Micro-Doppler signatures ( $\mu $ -DSs) are widely used for human activity recognition (HAR) using radar. However, traditional methods for generating $\mu $ -DS, such as the short-time Fourier transform (STFT), suffer from limitations, such as the tradeoff between time and frequency resolution, noise sensitivity, and parameter calibration. To address these limitations, we propose a novel deep learning (DL)-based approach to reconstruct high-resolution $\mu $ -DS directly from a 1-D complex time-domain signal. Our DL architecture consists of an autoencoder (AE) block to improve signal-to-noise ratio (SNR), an STFT block to learn frequency transformations to generate pseudo spectrograms, and, finally, a U-Net block to reconstruct high-resolution spectrogram images. We evaluated our proposed architecture on both synthetic and real-world data. For synthetic data, we generated 1-D complex time-domain signals with multiple time-varying frequencies and evaluated and compared the ability of our network to generate high-resolution $\mu $ -DS and perform in different SNR levels.
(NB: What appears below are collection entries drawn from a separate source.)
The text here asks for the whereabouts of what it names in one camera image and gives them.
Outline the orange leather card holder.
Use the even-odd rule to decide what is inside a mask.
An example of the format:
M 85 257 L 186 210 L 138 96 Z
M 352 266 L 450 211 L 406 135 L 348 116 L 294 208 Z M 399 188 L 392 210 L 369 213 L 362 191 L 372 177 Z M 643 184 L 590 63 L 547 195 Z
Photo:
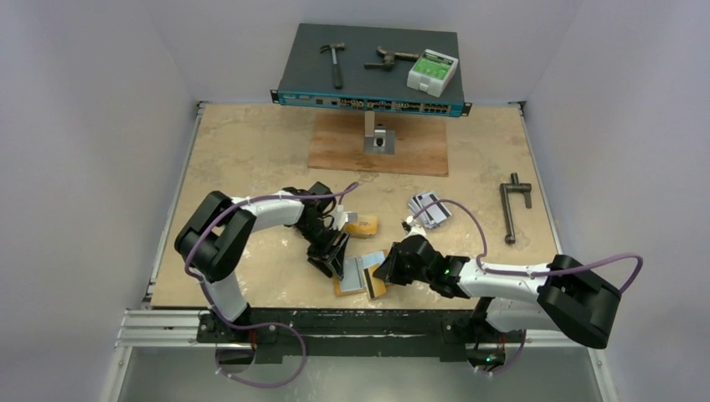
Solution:
M 363 270 L 375 266 L 379 267 L 386 259 L 388 252 L 378 250 L 365 255 L 348 256 L 344 260 L 344 277 L 333 280 L 334 293 L 336 297 L 364 294 L 367 296 L 363 284 Z M 393 286 L 387 284 L 387 290 Z

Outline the gold credit card stack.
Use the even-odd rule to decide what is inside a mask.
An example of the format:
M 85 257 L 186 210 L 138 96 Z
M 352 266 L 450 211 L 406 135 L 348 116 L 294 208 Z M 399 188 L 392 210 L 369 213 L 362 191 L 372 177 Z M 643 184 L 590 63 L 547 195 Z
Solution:
M 346 222 L 342 230 L 354 238 L 373 238 L 378 233 L 378 217 L 376 215 L 359 214 L 354 221 Z

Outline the white credit card stack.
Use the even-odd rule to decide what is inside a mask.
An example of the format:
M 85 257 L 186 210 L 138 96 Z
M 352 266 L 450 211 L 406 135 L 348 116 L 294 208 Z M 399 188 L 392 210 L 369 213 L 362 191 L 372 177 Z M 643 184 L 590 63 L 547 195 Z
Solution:
M 417 220 L 428 230 L 437 229 L 450 217 L 450 210 L 443 204 L 436 204 L 438 195 L 433 191 L 424 191 L 412 196 L 408 201 L 409 211 L 417 215 Z

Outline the single gold credit card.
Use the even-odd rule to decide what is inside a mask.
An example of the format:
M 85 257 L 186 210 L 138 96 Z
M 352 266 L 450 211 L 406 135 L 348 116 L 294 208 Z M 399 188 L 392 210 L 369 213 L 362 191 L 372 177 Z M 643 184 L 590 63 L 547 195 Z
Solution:
M 363 270 L 363 284 L 369 300 L 377 299 L 387 292 L 386 282 L 374 275 L 376 270 L 375 266 Z

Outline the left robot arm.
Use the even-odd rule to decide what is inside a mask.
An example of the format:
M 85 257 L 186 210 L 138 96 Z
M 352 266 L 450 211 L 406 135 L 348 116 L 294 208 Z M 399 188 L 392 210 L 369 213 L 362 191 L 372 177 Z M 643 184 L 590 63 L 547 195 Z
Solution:
M 250 236 L 276 226 L 295 229 L 308 243 L 307 261 L 328 278 L 344 277 L 344 255 L 349 234 L 342 199 L 357 187 L 351 183 L 334 193 L 326 184 L 309 189 L 286 187 L 257 197 L 233 198 L 209 193 L 178 232 L 174 249 L 184 271 L 196 279 L 218 318 L 217 331 L 237 343 L 258 328 L 240 290 L 236 268 Z

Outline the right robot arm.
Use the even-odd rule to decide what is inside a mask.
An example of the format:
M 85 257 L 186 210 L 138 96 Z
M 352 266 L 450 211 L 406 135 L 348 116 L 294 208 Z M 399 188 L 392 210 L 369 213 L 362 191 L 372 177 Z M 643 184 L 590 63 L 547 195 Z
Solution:
M 470 319 L 472 334 L 489 341 L 500 332 L 559 331 L 587 348 L 604 349 L 622 292 L 568 255 L 548 263 L 506 265 L 442 255 L 422 235 L 395 242 L 374 277 L 406 286 L 415 281 L 447 298 L 488 298 Z

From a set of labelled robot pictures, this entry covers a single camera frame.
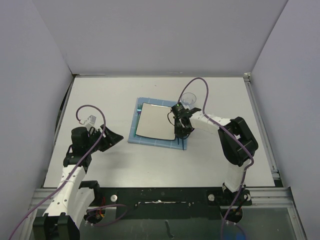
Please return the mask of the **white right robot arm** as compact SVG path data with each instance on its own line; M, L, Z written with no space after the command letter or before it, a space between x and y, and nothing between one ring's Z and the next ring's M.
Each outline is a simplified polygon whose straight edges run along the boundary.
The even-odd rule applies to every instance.
M240 189L244 187L245 173L253 164L253 156L259 148L252 131L242 117L221 118L205 114L200 108L185 108L182 103L171 107L174 119L174 134L184 140L194 130L217 134L223 154L228 161L227 176L223 183L223 200L230 205L241 198Z

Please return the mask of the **square white plate dark rim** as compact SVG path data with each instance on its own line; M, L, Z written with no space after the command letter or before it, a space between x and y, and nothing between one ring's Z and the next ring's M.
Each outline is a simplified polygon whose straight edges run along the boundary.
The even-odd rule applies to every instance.
M145 138L173 141L176 138L173 116L169 106L144 102L135 134Z

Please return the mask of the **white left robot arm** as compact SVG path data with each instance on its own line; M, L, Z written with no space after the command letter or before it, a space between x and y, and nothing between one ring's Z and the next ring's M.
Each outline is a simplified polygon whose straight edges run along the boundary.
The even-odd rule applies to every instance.
M71 131L71 145L63 160L60 190L42 216L34 219L36 240L78 240L80 225L90 205L100 203L102 193L96 180L85 181L92 154L104 152L123 140L107 127L76 127Z

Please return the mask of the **clear drinking glass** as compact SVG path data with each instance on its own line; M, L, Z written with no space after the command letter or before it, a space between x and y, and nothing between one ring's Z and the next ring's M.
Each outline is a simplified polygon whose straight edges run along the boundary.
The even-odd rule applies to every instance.
M193 109L195 107L195 103L197 101L197 97L195 94L191 92L185 92L182 94L180 98L180 102L185 108Z

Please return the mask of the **blue grid placemat cloth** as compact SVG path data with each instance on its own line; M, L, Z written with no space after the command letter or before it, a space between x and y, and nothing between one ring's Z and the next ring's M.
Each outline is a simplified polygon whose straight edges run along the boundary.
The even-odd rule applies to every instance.
M134 137L134 131L137 121L137 106L138 104L151 104L155 106L160 106L162 108L168 107L170 110L170 107L175 105L177 102L170 101L170 100L162 100L162 99L156 99L156 98L148 98L148 97L138 97L135 103L134 108L134 114L132 117L129 137L128 137L128 143L130 144L140 144L140 145L147 145L147 146L153 146L153 147L162 147L162 148L169 148L169 149L175 149L175 150L183 150L182 149L182 140L179 139L179 145L177 143L177 138L175 137L175 134L173 134L173 139L161 139L160 137L151 138L147 136L141 136L136 133L136 136ZM185 150L187 150L188 147L188 140L185 139Z

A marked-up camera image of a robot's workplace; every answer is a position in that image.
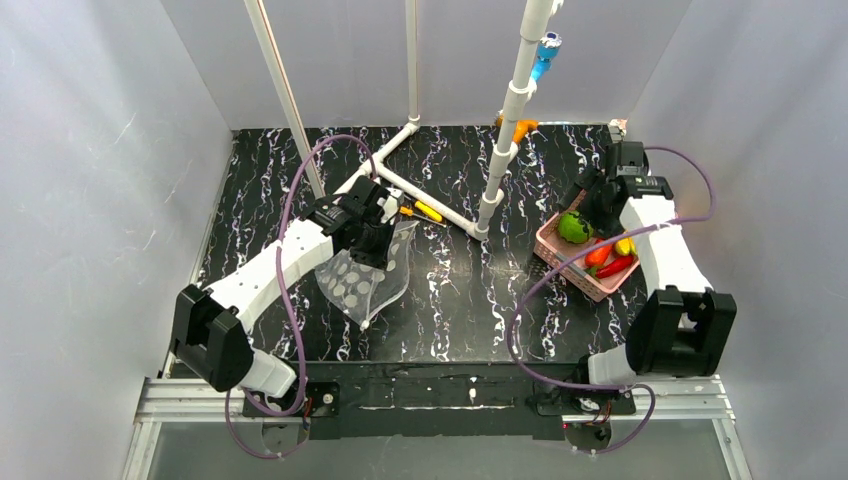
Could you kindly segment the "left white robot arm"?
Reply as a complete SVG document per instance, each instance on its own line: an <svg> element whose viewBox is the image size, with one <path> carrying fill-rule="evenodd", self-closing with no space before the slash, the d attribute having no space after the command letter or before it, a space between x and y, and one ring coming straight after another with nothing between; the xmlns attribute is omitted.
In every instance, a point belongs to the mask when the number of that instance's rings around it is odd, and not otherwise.
<svg viewBox="0 0 848 480"><path fill-rule="evenodd" d="M403 194L367 177L316 200L280 239L234 273L176 297L171 352L217 392L241 387L283 397L303 368L254 348L248 338L261 314L288 287L340 253L373 271L390 262Z"/></svg>

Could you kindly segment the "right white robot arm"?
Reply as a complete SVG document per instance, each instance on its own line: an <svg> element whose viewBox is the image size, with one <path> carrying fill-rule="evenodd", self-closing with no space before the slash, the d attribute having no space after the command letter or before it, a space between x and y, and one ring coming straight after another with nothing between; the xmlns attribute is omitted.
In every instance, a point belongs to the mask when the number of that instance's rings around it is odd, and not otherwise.
<svg viewBox="0 0 848 480"><path fill-rule="evenodd" d="M720 363L737 314L729 293L716 291L696 265L682 233L669 182L650 172L640 142L608 145L604 165L581 175L577 206L607 240L633 240L647 301L623 344L583 357L572 375L585 385L634 385L649 374L708 377Z"/></svg>

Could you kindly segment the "orange toy carrot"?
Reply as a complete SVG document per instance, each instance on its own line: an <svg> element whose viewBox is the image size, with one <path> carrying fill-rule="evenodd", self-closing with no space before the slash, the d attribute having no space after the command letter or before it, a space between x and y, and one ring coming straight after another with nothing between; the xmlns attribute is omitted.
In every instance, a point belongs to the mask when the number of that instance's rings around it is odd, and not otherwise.
<svg viewBox="0 0 848 480"><path fill-rule="evenodd" d="M613 248L613 244L595 248L585 256L585 265L588 268L602 267L608 260Z"/></svg>

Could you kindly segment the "clear polka dot zip bag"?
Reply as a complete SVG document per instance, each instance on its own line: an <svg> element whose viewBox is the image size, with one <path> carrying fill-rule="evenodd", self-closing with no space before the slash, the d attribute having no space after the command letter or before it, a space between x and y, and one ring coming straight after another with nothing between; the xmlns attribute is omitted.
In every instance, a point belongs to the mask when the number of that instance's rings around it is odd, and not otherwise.
<svg viewBox="0 0 848 480"><path fill-rule="evenodd" d="M418 225L418 221L397 225L384 269L357 263L343 251L314 270L325 298L361 330L368 329L377 314L407 290L411 243Z"/></svg>

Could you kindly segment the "green toy watermelon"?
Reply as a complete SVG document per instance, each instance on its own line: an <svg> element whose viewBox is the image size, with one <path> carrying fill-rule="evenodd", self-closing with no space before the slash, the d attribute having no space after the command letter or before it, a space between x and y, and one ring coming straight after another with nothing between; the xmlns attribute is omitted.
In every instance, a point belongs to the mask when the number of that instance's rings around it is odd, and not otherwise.
<svg viewBox="0 0 848 480"><path fill-rule="evenodd" d="M566 242L584 244L594 235L594 230L588 220L578 211L564 212L558 221L557 232Z"/></svg>

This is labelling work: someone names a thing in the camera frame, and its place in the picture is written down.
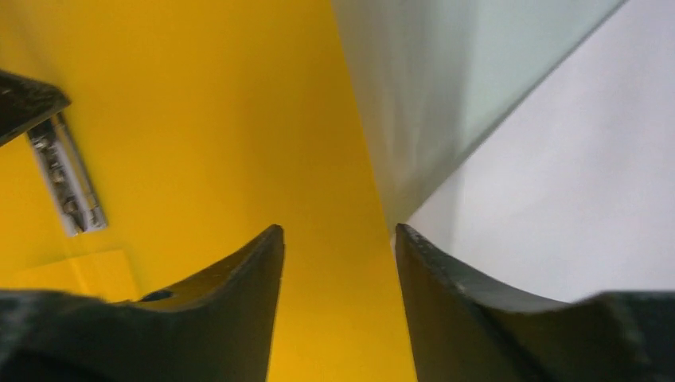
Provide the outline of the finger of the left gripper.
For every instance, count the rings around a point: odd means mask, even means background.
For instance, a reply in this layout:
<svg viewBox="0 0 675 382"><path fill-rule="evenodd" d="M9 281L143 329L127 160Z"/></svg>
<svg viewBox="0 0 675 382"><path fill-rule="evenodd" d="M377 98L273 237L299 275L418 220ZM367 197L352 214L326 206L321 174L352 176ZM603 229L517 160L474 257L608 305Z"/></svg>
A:
<svg viewBox="0 0 675 382"><path fill-rule="evenodd" d="M57 86L1 70L1 145L71 104Z"/></svg>

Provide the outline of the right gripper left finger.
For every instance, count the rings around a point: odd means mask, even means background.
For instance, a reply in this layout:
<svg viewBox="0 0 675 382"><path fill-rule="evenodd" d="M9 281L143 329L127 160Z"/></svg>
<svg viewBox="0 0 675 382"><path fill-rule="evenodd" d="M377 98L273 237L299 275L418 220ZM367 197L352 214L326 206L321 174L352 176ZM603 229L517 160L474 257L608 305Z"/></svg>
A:
<svg viewBox="0 0 675 382"><path fill-rule="evenodd" d="M1 293L4 381L264 381L283 229L138 301Z"/></svg>

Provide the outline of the metal folder clip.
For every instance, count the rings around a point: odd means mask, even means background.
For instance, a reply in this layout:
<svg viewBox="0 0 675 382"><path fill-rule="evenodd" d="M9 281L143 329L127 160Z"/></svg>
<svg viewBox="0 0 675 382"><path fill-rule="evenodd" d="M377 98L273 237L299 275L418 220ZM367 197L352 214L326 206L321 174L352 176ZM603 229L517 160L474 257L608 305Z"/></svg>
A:
<svg viewBox="0 0 675 382"><path fill-rule="evenodd" d="M41 176L68 236L96 232L108 221L62 112L27 131Z"/></svg>

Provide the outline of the orange plastic folder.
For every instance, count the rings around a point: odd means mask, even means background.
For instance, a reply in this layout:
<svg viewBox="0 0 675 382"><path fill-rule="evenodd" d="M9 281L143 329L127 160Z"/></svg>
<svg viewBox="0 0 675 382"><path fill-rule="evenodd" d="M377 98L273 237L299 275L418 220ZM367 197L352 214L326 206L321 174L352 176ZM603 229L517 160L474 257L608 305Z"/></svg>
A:
<svg viewBox="0 0 675 382"><path fill-rule="evenodd" d="M62 88L108 220L69 237L1 148L1 274L123 251L142 293L271 224L272 381L413 381L396 265L327 1L4 1L1 66Z"/></svg>

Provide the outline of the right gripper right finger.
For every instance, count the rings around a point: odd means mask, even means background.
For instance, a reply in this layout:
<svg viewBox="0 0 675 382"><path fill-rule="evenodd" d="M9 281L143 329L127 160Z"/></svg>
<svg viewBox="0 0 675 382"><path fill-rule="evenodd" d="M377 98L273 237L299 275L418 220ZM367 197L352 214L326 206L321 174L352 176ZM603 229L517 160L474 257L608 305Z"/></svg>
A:
<svg viewBox="0 0 675 382"><path fill-rule="evenodd" d="M420 381L671 381L674 294L559 302L498 281L406 224L396 265Z"/></svg>

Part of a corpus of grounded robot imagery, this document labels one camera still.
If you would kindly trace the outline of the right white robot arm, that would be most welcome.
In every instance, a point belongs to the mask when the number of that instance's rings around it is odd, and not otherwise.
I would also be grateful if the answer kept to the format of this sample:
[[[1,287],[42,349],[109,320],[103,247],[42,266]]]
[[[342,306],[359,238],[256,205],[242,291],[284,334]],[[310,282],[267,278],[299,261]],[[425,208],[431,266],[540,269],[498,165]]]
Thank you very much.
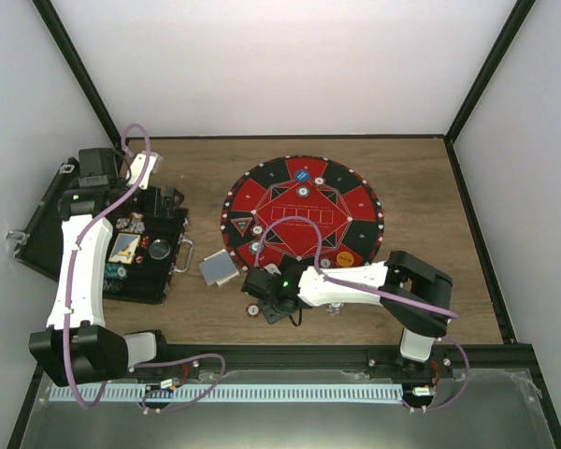
[[[271,325],[324,306],[385,308],[403,327],[396,363],[410,377],[429,367],[435,341],[446,336],[448,324],[457,318],[450,309],[453,278],[403,251],[361,267],[250,268],[241,292],[256,299]]]

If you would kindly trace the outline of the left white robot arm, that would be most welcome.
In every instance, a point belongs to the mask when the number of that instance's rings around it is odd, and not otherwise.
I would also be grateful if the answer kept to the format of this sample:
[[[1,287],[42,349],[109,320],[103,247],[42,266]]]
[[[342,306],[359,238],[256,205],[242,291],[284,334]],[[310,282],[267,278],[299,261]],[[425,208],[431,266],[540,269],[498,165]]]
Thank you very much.
[[[172,354],[158,329],[122,335],[107,327],[104,299],[161,305],[170,289],[188,211],[173,187],[149,184],[162,161],[135,155],[126,176],[113,150],[79,152],[80,173],[58,201],[63,236],[56,298],[29,351],[58,386],[121,379],[140,366],[165,376]]]

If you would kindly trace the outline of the orange big blind button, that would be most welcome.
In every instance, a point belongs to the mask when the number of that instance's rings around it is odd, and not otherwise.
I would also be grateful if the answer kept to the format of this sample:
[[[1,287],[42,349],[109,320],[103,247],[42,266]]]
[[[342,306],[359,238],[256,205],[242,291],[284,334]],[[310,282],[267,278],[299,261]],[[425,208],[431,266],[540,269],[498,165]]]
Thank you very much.
[[[355,256],[353,253],[349,251],[341,251],[337,254],[336,261],[340,267],[343,268],[352,267],[355,262]]]

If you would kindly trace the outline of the teal chip seat two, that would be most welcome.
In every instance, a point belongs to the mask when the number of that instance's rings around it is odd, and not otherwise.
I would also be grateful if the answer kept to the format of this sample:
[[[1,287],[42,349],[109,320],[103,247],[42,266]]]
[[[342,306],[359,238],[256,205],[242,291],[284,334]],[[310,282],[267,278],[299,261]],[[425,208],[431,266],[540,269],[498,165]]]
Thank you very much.
[[[258,241],[252,241],[249,245],[249,251],[251,254],[257,254],[259,252],[260,243]]]

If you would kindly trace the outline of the brown 100 chip stack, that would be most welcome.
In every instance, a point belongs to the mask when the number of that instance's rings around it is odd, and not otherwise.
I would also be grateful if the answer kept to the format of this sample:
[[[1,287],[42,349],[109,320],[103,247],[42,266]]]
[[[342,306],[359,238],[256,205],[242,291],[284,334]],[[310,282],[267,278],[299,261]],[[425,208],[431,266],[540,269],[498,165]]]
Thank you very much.
[[[250,317],[257,317],[261,310],[257,304],[252,303],[247,307],[246,312]]]

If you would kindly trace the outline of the blue small blind button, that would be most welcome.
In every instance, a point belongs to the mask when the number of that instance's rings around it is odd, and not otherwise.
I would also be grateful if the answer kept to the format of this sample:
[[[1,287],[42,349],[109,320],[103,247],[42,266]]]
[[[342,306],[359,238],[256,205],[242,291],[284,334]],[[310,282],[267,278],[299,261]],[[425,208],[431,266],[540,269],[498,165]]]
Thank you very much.
[[[307,182],[310,179],[310,174],[305,168],[301,168],[295,172],[294,179],[298,182]]]
For real-world data, a challenging radar-based American Sign Language (ASL) dataset consisting of 100 words was used to evaluate the classification performance achieved using the $\mu $ -DS generated by the proposed approach. The results showed that the proposed approach outperforms the classification accuracy of traditional STFT-based $\mu $ -DS by 3.48%. Both synthetic and experimental $\mu $ -DSs show that the proposed approach learns to reconstruct higher resolution and sparser spectrograms.